De là est née une nouvelle initiative entre ces communautés « invisibles » et deux ONG brésiliennes : l’IPAM (The Instituto de Pesquisa Ambiental da Amazônia) et l’ISPN (Instituto Sociedade, População e Natureza). L’idée est de donner les outils nécessaires aux communautés pour se signaler sur la carte ainsi qu’indiquer l’existence de sites sacrés et les zones de conflits. Le résultat du projet a été la création de l’application Tô no Mapa qui se traduit par « je suis sur la carte ». « Si tout le monde peut télécharger l’application, les informations ne peuvent être ajoutées que par les communautés via des protocoles communautaires spécifiques », indique Mongabay. Dans une interview accordée au site d’informations, Francisco José Souza Rocha, un technicien de recherche à l’IPAM qui a aidé à concevoir l’application, explique « qu’une partie du processus de cartographie consiste à se réunir en tant que communauté, à discuter de l’opportunité de cartographier leurs communautés et de ce qu’ils veulent cartographier, ainsi que rédiger un procès-verbal et le transmettre à l’application en indiquant qu’ils sont d’accord avec cela ». Tô no Mapa comprend des modèles pour aider les communautés à rédiger ces fameux procès-verbaux ainsi que des vidéos sur la manière d’utiliser efficacement l’application.

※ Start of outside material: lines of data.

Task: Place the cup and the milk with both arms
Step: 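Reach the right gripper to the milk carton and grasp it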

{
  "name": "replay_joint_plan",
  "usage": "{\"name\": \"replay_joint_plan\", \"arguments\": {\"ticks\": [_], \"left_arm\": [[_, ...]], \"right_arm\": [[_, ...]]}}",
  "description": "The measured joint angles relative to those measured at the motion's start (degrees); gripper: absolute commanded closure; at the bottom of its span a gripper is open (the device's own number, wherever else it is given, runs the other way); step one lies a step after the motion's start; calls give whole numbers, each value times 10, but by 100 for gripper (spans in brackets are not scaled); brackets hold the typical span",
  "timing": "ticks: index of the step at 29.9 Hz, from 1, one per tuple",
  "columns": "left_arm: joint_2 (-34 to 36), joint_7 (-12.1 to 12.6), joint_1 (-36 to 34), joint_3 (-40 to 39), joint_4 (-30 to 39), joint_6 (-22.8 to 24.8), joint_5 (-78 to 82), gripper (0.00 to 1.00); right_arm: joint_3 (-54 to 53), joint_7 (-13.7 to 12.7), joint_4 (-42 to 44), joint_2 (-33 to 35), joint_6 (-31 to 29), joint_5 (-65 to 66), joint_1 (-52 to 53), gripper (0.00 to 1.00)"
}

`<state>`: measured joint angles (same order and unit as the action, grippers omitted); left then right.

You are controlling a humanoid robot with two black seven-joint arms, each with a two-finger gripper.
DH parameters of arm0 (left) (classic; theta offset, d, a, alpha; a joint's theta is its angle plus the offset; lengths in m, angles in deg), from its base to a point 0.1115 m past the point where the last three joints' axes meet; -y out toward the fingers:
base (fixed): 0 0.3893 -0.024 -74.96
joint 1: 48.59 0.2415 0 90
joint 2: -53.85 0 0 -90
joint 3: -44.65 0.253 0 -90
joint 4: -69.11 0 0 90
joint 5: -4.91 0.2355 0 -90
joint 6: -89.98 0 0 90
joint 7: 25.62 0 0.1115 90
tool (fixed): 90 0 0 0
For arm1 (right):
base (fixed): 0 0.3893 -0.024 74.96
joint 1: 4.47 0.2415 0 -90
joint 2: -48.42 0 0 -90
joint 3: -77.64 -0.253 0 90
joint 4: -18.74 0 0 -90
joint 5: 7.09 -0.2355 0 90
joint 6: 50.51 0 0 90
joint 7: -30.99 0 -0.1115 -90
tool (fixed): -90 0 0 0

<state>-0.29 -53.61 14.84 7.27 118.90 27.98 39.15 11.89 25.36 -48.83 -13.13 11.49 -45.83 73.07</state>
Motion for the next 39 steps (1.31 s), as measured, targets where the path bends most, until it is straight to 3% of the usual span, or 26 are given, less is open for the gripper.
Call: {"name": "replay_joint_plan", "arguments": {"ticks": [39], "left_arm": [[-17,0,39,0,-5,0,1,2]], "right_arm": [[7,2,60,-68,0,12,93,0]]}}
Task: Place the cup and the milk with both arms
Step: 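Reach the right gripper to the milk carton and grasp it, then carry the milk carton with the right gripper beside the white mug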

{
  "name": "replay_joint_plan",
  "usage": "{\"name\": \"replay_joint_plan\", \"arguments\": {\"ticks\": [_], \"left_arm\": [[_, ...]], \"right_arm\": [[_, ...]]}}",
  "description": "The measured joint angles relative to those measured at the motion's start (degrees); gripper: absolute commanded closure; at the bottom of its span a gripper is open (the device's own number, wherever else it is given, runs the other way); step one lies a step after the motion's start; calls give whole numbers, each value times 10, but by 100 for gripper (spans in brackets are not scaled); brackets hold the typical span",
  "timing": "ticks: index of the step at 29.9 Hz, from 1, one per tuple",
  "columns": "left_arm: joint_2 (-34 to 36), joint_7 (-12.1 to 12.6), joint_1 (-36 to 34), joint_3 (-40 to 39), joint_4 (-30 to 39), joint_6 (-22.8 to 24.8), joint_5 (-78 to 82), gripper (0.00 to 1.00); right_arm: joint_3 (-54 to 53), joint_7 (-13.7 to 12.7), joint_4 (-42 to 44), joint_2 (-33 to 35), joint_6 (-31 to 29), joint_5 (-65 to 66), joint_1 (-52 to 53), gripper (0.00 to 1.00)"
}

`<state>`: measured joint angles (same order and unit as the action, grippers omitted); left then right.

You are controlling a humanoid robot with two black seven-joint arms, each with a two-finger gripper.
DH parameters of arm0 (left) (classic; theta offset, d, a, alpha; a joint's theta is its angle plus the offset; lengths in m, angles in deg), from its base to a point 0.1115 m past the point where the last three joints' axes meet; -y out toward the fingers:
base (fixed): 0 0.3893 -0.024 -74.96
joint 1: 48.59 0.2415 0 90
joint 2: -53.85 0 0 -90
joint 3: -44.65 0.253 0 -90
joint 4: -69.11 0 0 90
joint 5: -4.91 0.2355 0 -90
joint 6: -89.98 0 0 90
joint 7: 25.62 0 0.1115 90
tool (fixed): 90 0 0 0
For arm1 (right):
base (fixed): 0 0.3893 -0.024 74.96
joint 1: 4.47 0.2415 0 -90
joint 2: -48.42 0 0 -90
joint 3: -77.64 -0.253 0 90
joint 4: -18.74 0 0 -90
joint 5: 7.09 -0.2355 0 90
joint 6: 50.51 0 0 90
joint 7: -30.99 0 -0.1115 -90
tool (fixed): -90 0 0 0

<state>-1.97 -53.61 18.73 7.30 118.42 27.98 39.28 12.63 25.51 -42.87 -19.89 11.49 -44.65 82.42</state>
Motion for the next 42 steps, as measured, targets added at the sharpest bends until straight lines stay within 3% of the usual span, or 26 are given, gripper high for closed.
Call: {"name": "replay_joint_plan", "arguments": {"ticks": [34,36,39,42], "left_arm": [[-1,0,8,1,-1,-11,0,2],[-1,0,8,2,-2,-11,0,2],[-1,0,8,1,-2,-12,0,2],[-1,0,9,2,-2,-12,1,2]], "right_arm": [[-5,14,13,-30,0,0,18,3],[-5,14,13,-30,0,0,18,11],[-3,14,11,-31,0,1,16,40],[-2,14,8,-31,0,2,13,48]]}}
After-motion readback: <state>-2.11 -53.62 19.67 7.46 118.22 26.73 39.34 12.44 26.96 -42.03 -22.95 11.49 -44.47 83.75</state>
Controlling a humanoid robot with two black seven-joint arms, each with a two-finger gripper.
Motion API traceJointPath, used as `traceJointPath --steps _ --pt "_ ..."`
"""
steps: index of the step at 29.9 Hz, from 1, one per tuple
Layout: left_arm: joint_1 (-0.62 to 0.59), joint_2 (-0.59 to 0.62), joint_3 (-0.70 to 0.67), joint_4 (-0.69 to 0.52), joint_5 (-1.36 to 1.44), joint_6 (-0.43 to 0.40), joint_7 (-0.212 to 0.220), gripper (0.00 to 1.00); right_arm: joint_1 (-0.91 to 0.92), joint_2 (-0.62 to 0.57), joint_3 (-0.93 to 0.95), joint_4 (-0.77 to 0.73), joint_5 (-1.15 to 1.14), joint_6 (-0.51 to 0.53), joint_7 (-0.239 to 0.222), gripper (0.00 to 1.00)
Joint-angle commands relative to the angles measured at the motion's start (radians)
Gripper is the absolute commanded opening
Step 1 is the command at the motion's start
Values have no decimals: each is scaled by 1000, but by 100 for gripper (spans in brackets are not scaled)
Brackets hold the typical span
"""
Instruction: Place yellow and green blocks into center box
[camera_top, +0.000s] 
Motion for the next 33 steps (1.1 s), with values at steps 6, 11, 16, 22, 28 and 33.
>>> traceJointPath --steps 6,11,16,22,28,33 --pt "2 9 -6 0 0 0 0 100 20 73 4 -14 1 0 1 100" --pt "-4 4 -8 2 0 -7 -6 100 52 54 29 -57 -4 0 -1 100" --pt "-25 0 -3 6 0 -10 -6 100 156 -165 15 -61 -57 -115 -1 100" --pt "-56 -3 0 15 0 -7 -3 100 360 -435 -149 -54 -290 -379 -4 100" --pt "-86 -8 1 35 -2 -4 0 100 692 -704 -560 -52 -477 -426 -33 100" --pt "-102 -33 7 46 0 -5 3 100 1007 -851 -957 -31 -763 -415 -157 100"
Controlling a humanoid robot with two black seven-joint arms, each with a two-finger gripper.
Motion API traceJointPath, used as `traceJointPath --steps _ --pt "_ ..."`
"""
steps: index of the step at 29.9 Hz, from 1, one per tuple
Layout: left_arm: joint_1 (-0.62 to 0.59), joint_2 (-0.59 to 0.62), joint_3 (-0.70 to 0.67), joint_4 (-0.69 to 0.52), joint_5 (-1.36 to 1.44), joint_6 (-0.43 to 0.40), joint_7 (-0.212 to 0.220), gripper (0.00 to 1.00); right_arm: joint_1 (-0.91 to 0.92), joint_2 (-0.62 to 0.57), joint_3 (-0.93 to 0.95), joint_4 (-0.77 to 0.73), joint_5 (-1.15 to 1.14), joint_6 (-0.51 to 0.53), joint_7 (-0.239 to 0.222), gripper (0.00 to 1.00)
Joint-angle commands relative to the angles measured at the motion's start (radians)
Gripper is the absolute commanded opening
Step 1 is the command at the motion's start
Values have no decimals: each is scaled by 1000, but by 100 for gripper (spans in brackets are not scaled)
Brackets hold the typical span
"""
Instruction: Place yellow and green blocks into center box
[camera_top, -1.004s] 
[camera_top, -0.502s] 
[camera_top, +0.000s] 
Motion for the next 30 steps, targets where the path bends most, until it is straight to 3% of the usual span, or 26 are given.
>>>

Même si la carte n’est pas officielle, les développeurs de l’application affirment que le fait de donner aux communautés le pouvoir de recueillir et d’ajouter des informations directement, et de créer une vaste base de données sécurisée, constituera un outil utile pour affronter le gouvernement et, à terme, contribuer à garantir leurs droits fonciers. L’initiative est également une étape cruciale pour le maintien de la biodiversité qui subsiste dans le Cerrado, d’autant que les peuples indigènes font un travail essentiel de conservation de faune et flore dans la zone.